# Path profiling with sketches

If we want to characterize how process control moves through a graph over time, _path profiling_ is a general approach that captures detail that node or edge profiling might miss.  Depending on the concrete application of path profiling, several engineering constraints may be more or less important:  do we want to count a small number of paths quickly and precisely or a much larger number of paths scalably?

The classic approach of [Ball and Larus](https://dl.acm.org/citation.cfm?id=243857) ([pdf](http://citeseerx.ist.psu.edu/viewdoc/download?doi=10.1.1.138.7451&rep=rep1&type=pdf)) provides an efficient technique for tracking acyclic intraprocedural paths through the control-flow graphs (CFG) of compiled programs.  Essentially, each possible path is represented by an integer, which is constructed by setting bits on block entry.  (Their technique constructs a spanning tree of the CFG so that it doesn't have to set bits after _every_ branch.)  The path numbering then indexes into an array of counters (for functions with a small number of possible paths) or into a (precise) hash table of counters (for functions with a large number of possible paths but sparsely-distributed actual paths).
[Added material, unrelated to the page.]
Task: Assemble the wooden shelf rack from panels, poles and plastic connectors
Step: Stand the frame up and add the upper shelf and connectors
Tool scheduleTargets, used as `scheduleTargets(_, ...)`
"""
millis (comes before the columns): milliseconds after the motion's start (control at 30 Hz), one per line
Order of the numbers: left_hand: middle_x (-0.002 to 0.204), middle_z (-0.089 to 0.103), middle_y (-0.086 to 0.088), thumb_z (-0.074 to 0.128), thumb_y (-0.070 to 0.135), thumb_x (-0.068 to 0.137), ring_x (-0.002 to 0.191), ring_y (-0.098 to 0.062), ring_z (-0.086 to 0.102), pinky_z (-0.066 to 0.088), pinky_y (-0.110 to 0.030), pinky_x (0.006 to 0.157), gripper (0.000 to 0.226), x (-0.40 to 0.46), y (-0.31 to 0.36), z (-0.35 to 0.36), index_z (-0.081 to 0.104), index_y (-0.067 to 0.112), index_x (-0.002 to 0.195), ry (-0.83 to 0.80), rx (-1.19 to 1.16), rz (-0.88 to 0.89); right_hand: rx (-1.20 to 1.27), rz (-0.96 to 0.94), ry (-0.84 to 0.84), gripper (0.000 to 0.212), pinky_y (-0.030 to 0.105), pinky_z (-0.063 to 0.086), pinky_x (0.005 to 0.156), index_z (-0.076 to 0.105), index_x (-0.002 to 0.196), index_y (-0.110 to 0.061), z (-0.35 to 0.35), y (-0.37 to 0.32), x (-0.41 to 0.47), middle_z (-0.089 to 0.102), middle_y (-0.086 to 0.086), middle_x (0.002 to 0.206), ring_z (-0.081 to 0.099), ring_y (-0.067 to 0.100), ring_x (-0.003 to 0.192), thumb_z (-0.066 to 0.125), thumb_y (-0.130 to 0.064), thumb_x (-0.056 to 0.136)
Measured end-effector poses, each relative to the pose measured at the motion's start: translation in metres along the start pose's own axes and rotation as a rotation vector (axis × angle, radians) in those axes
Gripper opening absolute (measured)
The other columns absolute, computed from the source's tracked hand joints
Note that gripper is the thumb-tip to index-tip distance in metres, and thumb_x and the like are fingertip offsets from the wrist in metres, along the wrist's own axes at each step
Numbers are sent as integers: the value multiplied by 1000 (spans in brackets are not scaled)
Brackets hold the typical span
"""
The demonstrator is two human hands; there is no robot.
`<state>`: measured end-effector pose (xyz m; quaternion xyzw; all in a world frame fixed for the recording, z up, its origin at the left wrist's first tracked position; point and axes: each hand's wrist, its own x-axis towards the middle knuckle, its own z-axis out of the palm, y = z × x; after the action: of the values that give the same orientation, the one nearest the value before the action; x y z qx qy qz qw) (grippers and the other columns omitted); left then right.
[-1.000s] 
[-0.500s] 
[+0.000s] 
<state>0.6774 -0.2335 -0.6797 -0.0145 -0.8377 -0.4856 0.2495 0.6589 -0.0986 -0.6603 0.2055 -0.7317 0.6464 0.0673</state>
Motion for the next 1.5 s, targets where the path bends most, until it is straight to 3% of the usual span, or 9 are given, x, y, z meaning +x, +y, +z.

In this notebook, we'll evaluate path profiling for a different problem with different constraints:  profiling the top paths to exceptional states in synthetic business process flowcharts.  The charts resemble function control-flow graphs but may have substantially more nodes than a typical compiled function and (especially since we may want to explicitly consider cycles, at least up to a certain loop bound) substantially longer paths.  We also would like to maintain a separate profile for the paths leading to each terminal node, so that we can identify the most likely ways to get to a particular exceptional state and use this information to refine our processes.

Because 

In [1]:
import networkx as nx
from ipysigma import Sigma

In [2]:
def synthetic_flowchart(size=100):
    import numpy as np
    
    def insert_step(g, f, t, n):
        """ inserts n as an extra node between f and t; removes an existing edge between f and t """
        g.add_edge(f, n)
        g.add_edge(n, t)
        g.remove_edge(f, t)
        
    def insert_branch(g, f, t, n):
        """ inserts n as an extra node between f and t """
        g.add_edge(f, n)
        g.add_edge(n, t)
    
    def insert_leaf(g, f, n):
        """ inserts n as a leaf node with an edge from f """
        g.add_edge(f, n)
        
    def create_loop(g, f, t):
        """ inserts a back edge from t to f """
        g.add_edge(t, f)
    
    def choose_edge(g):
        # mea maxima culpa
        edges = list(g.edges())
        return edges[np.random.randint(len(edges))]
    
    def choose_node(g):
        nodes = list(g)
        return np.random.choice(nodes)
        
    g = nx.DiGraph()
    g.add_edge(0, 1)
    
    next_node = 2
    while next_node <= size:
        edges = g.edges()
        nodes = g.nodes()
        which = np.random.randint(100)
        if which <= 30:
            f, t = choose_edge(g)
            insert_step(g, f, t, next_node)
            next_node = next_node + 1
        elif which <= 60:
            f, t = choose_edge(g)
            insert_branch(g, f, t, next_node)
            next_node = next_node + 1
        elif which <= 80:
            f, t = choose_edge(g)
            create_loop(g, f, t)
        else:
            insert_leaf(g, choose_node(g), next_node)
            next_node = next_node + 1
    
    return g

In [3]:
g = synthetic_flowchart()

In [4]:
Sigma(g)

In [5]:
def path(g, bound=100):
    """ find a random path of at most size bound through a directed graph """
    import numpy as np
    
    path = [0]
    plen = 1
    while plen < bound:
        edges = list(g.edges(path[-1]))
        if len(edges) == 0:
            return path
        c, n = edges[np.random.randint(len(edges))]
        path.append(n)
        plen = plen + 1
    return path

def unipath(g, bound=100):
    """ find a random path of at most size bound through a directed graph; 
        return a representation of the path as a Unicode string (so it's hashable) """
    p = path(g, bound)
    return "".join([chr(0x1f600 + c) for c in p])

In [6]:
unipath(g)

'😀🙒😂🙆😟😂😃'